Почти во всех традиционных государствах основой для воплощения высшего и неизменного принципа чистого политического авторитета служила Корона[16]. Поэтому можно с уверенностью утверждать, что без монархической идеи истинное правое движение лишается своего естественного центра гравитации и кристаллизации. Это легко доказать на исторических примерах, что однако выходит за рамки нашего сюжета. Наиболее показательна в этом отношении ближайшая нам эпоха, когда даже режимы, отчасти сохранившие нормативный традиционный характер, утратили монархическое устройство. В царившей тогда атмосфере даже некогда существовавшие аристократические и олигархические республики незамедлительно оказались бы извращёнными. Причины подобной ситуации коренятся в ещё более далёком прошлом.
Возвращаясь к сказанному ранее об условиях, в которых обычно возникает правое движение, добавим, что оно должно было взять на себя функцию сословия, отличавшегося в прежние времена особой преданностью Короне и являвшегося наряду с ней хранителем идеи государства и авторитета даже в рамках конституционной монархии с представительской системой современного типа («авторитарный конституционализм»).
Таким образом, для достижения поставленных нами целей имеет смысл вкратце рассмотреть отношения, существовавшие между фашизмом и монархией.
Фашизм двадцатилетнего периода[17] был монархическим. В подтверждение этому можно привести множество ясных и недвусмысленных высказываний Муссолини о роли и значение монархии.
Он утверждал, что монархический принцип тесно связан как с тем новым значением, которое пытается отстоять за государством фашизм, так и с принципом устойчивости и преемственности, который Муссолини относил то к самому государству, то в более широком, мифологическом смысле к «роду». Он дословно определял монархию как «высший синтез национальных ценностей» и «основополагающий элемент национального единства». Таким образом, исчезновение республиканских тенденций (близких к социалистическими), существовавших в фашизме до Похода на Рим, можно считать существенным аспектом процесса очищения, облагораживания и «романизации» самого фашизма. Однако, возвращение к республиканской идее во второй период фашизма времён Сало, наряду с усилением «социальных» тенденций, можно оценивать как часто наблюдаемое в психопатологии явление регрессии, возникающее вследствие травмы. Можно понять как законное возмущение Муссолини, вызванное предательством короля, так и влияние чисто человеческих, преходящих и драматических факторов, которые обычно возникают в подобных обстоятельствах, однако, с точки зрения чистых политических принципов это не меняет существа дела. Поэтому, фашизм периода Социальной Республики можно вынести за скобки обсуждаемой темы.

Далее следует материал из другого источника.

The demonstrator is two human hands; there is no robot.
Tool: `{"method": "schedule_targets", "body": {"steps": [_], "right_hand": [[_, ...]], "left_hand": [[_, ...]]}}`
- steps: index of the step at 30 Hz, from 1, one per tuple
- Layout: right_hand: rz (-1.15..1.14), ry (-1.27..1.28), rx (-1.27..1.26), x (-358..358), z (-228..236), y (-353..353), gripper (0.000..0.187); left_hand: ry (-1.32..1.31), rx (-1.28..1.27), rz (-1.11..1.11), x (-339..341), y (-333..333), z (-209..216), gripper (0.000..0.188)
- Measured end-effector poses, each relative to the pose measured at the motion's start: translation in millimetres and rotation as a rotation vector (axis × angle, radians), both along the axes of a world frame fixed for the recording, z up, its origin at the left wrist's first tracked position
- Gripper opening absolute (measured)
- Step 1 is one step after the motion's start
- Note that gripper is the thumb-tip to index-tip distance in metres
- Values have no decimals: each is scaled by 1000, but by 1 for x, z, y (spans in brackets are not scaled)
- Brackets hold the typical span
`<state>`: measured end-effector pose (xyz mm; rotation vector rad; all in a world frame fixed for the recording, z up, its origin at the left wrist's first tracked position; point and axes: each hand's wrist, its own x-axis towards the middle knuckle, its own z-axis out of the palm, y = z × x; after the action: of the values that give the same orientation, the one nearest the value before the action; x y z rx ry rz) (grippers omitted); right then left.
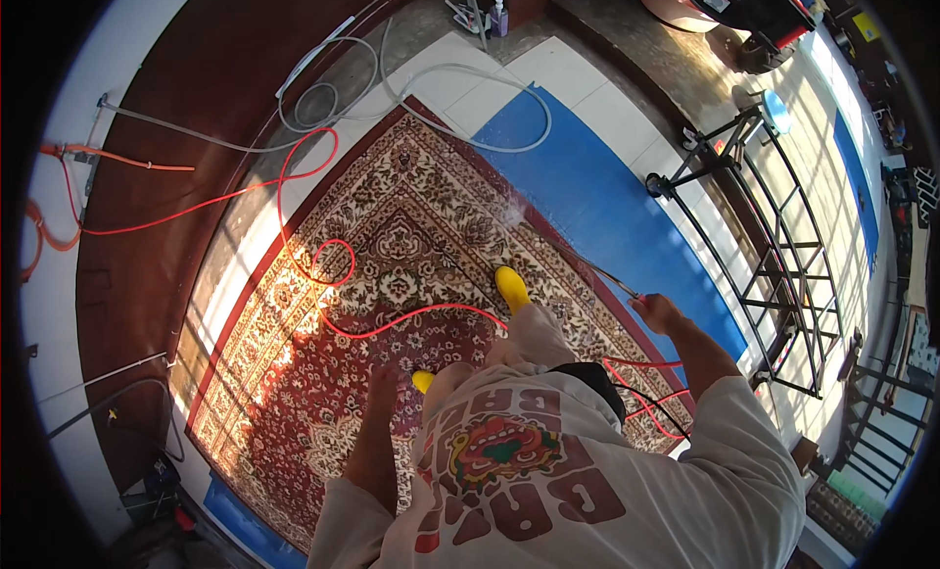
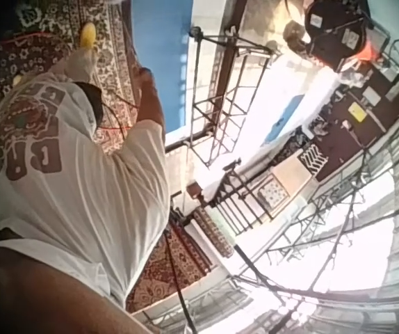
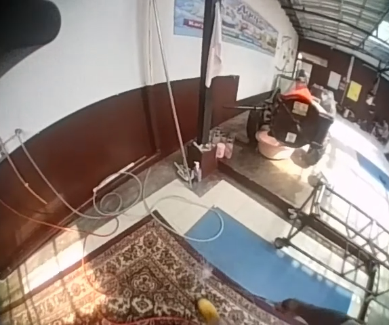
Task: Wash a large area rug using a high-pressure water spray wand.
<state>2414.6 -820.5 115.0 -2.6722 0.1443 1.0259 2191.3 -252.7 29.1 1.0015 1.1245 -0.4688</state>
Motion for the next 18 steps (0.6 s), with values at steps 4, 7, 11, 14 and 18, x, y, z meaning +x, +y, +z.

Прежде всего, укажем на то, что Муссолини не «захватывал» власть, но получил её из рук короля, что было равнозначно законному возведению в сан (пусть и прикрытое законодательно в соответствии с духом времени конформистским назначением главой правительства). Однако, с учётом дальнейшего развития событий, фашизм двадцатилетнего периода можно назвать «диархией», то есть сосуществованием монархии и своего рода диктатуры. Именно усиление второй составляющей позволило тогдашним противникам прежнего строя говорить непосредственно о «фашистской диктатуре», тем самым почти целиком исключая монархическую составляющую, как практически не обладавшую никаким значением.

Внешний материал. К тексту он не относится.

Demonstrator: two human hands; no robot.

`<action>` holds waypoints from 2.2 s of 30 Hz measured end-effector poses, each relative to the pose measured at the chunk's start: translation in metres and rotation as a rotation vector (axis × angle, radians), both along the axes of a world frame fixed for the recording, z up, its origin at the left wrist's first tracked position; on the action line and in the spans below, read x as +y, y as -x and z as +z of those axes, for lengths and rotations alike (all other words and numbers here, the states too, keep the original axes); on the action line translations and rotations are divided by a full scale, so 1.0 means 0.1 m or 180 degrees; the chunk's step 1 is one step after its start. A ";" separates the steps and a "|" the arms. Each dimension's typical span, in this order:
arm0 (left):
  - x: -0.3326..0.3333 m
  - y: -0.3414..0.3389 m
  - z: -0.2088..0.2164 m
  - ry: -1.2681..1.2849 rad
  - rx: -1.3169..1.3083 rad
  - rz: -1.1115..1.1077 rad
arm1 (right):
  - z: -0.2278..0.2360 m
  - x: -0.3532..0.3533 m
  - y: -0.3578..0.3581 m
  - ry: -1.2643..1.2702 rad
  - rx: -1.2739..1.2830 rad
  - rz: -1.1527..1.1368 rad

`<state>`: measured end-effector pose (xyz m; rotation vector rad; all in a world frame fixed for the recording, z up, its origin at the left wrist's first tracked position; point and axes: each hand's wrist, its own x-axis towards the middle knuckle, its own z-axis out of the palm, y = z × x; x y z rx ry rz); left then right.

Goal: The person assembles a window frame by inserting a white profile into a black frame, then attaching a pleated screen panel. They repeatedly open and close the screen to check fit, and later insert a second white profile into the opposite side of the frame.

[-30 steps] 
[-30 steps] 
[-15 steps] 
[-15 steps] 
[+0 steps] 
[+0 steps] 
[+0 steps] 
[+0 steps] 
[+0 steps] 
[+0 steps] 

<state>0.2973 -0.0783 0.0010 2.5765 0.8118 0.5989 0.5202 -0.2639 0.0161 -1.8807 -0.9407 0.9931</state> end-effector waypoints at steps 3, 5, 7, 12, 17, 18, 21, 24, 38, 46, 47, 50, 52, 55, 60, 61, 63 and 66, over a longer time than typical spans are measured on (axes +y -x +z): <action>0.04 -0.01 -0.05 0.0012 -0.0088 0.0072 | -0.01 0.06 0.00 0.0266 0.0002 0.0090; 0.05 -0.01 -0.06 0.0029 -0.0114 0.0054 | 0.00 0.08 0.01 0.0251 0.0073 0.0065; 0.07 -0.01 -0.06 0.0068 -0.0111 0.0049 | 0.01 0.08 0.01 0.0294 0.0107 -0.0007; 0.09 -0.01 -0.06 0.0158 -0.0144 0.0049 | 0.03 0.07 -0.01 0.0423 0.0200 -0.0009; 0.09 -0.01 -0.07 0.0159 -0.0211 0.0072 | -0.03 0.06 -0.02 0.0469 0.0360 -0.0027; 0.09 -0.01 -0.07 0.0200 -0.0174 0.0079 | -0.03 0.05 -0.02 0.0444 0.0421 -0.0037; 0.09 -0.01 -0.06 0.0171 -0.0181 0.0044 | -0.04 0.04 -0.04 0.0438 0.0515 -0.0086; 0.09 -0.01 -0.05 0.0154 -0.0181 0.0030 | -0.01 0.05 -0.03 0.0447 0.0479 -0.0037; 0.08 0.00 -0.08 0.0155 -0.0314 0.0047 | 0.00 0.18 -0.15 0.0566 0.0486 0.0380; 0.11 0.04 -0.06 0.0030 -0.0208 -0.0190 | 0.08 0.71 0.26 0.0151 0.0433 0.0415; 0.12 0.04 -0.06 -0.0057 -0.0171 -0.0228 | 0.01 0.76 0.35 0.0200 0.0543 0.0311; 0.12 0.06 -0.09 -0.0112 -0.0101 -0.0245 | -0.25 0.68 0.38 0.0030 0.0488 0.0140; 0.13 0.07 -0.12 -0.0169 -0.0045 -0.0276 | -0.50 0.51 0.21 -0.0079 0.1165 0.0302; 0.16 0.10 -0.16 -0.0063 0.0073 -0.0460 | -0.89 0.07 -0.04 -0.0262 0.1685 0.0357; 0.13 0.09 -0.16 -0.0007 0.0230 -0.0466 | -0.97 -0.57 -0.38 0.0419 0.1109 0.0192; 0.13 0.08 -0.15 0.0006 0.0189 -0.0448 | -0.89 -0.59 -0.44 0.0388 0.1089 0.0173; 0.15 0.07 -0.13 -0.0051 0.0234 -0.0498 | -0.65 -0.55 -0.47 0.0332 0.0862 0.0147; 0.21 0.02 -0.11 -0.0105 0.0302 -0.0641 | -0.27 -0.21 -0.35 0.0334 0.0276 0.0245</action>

Критиковали систему «диархии» и с иных позиций. В частности те, для кого признание монархического начала стало искажением или отклонением революционной силы начального движения. Впрочем, эти критики не удосужились сказать что-либо внятное относительно того, каковы, по их мнению, должны были стать его истинные цели. Истина же заключается скорее в том, что если бы в Италии существовала подлинная монархия, не просто символизирующая собой верховную власть, но обладающая реальной властью и волей к решительным действиям в любой кризисной ситуации, грозящей крахом государства, не было бы никакого фашизма и никакой «революции». Другими словами, критическая ситуация, в которой оказалась страна накануне Похода на Рим была бы своевременно преодолена путем «революции сверху» (вероятно с приостановлением действия конституции) — единственно возможной революции в рамках традиционного общества — путём последующего сокращения структур, проявивших себя неэффективными. Но поскольку ситуация сложилось иначе, пришлось действовать другим способом. Можно сказать, что король доверил Муссолини и фашизму совершить «революцию сверху», вероятно надеясь тем самым соблюсти принцип «невмешательства», выраженный в правиле «царствовать, но не править», навязанном монарху либеральным конституционализмом.
16
0 значении и роли монархии смотри нашу статью под аналогичным названием в сборнике «La monarchia nello Stato moderno» KARL LOEWENSTEIN (Volpe, Roma, 1969 г.)